[[ Data for analysis, beginning ]]
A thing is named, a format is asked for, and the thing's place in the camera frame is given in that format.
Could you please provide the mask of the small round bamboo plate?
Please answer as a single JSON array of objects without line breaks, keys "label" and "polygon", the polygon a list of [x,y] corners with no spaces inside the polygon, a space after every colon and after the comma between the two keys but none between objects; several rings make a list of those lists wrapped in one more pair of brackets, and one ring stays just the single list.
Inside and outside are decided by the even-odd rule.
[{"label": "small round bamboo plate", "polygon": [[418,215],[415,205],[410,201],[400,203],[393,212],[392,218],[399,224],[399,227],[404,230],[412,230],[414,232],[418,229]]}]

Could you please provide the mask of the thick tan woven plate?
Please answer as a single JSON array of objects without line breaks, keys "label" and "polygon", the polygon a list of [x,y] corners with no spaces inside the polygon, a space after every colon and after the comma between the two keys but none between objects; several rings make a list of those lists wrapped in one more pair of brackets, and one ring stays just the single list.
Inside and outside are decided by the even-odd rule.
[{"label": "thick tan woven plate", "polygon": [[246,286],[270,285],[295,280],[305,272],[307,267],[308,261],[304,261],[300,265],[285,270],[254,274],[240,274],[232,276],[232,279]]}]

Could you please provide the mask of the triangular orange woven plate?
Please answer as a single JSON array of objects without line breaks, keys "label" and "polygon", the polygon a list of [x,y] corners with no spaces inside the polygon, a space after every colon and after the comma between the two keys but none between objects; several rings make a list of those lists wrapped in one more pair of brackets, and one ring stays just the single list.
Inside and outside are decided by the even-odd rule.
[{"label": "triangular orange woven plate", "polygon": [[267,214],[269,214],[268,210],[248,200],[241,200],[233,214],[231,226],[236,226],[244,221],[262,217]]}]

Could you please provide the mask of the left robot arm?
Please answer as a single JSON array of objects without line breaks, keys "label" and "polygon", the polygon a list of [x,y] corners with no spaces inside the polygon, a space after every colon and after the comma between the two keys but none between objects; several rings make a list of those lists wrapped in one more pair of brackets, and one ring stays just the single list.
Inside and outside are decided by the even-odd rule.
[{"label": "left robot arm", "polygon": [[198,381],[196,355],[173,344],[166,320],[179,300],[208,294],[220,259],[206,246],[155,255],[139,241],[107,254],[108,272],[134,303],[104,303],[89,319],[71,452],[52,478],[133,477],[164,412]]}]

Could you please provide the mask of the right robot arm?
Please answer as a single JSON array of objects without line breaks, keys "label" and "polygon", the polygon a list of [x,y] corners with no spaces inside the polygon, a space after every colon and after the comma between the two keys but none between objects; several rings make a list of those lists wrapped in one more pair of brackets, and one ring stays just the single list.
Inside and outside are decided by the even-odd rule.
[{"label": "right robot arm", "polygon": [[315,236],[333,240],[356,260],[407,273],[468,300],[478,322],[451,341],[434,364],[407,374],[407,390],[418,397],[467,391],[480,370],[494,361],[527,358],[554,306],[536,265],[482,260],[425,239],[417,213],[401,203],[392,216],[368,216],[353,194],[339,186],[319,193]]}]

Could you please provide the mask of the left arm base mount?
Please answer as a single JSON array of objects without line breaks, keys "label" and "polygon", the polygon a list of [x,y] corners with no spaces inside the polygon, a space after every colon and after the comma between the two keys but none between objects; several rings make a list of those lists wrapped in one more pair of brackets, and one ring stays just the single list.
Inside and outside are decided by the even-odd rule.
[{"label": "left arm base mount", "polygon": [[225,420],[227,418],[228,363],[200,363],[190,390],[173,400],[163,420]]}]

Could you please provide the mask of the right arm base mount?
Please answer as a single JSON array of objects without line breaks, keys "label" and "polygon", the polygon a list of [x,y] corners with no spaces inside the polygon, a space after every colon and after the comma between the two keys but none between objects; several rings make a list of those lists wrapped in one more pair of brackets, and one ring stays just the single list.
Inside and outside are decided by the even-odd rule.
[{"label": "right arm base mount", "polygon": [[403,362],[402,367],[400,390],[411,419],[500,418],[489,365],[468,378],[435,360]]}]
[[ Data for analysis, end ]]
[[ Data for analysis, beginning ]]
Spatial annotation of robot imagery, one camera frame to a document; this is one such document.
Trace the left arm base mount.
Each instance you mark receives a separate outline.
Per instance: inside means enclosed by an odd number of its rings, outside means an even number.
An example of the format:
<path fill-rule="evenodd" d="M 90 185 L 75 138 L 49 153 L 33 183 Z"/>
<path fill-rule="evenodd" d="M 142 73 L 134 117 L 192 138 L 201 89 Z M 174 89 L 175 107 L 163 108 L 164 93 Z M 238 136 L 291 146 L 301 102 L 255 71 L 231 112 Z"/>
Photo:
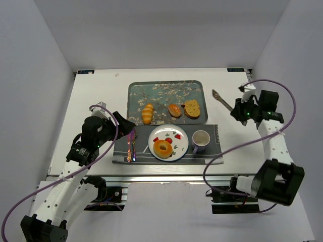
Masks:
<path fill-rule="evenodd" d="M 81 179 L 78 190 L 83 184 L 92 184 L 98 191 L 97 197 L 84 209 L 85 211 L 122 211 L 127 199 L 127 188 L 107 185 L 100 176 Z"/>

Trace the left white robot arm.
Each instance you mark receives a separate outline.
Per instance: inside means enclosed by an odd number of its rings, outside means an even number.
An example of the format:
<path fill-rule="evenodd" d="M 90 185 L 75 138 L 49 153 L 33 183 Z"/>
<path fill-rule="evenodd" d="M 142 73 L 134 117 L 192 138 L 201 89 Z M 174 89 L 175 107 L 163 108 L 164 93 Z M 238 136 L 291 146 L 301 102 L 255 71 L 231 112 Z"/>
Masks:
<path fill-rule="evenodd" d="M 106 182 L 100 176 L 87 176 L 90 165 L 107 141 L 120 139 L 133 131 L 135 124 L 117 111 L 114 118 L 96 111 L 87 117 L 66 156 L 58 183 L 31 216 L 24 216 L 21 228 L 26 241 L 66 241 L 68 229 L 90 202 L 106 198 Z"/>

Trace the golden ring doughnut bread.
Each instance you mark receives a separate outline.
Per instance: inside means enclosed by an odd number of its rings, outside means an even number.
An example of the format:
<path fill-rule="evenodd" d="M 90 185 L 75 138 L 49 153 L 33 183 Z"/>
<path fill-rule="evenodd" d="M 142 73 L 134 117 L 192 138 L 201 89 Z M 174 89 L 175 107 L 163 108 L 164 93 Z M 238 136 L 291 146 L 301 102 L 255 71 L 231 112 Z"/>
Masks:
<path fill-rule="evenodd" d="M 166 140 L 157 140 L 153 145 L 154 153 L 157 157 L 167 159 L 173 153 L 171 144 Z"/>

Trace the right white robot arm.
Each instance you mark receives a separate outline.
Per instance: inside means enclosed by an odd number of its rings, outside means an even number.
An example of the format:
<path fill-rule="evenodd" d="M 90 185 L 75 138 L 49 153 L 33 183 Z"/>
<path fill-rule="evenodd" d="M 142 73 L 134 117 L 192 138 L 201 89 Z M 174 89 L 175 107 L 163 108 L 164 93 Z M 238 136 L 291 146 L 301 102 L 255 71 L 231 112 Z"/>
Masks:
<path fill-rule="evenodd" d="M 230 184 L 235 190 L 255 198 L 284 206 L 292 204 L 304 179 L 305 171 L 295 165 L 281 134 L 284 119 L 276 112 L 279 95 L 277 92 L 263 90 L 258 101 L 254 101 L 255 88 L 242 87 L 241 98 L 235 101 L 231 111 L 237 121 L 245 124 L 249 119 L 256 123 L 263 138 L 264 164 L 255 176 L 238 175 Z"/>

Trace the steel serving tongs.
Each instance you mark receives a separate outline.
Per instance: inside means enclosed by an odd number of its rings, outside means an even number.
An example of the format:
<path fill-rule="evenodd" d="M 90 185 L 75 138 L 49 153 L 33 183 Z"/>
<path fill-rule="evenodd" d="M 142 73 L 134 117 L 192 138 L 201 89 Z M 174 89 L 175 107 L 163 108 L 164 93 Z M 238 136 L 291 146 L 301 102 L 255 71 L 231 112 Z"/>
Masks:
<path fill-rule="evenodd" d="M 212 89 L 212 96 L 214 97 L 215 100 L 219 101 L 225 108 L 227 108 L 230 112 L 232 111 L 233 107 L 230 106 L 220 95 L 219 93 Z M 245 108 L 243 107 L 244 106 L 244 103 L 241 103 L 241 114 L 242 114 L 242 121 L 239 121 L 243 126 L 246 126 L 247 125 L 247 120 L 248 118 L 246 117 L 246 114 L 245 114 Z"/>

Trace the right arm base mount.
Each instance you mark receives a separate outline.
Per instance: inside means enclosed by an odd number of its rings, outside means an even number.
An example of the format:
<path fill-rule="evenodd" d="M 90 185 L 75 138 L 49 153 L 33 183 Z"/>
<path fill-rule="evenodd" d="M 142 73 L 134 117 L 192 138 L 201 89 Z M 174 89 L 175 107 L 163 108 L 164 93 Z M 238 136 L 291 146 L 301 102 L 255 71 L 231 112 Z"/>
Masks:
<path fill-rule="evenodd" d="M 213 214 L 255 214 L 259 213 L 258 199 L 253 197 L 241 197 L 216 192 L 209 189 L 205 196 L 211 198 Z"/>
[[ Data for analysis, end ]]
[Activity]
The word is "camera". Copy every line above where it appears.

[Solution for this exercise]
A thing is named, a format is asked for, and the thing's place in the camera frame is given in that format.
Spatial annotation of robot imagery, one camera frame to a document; this is one such document.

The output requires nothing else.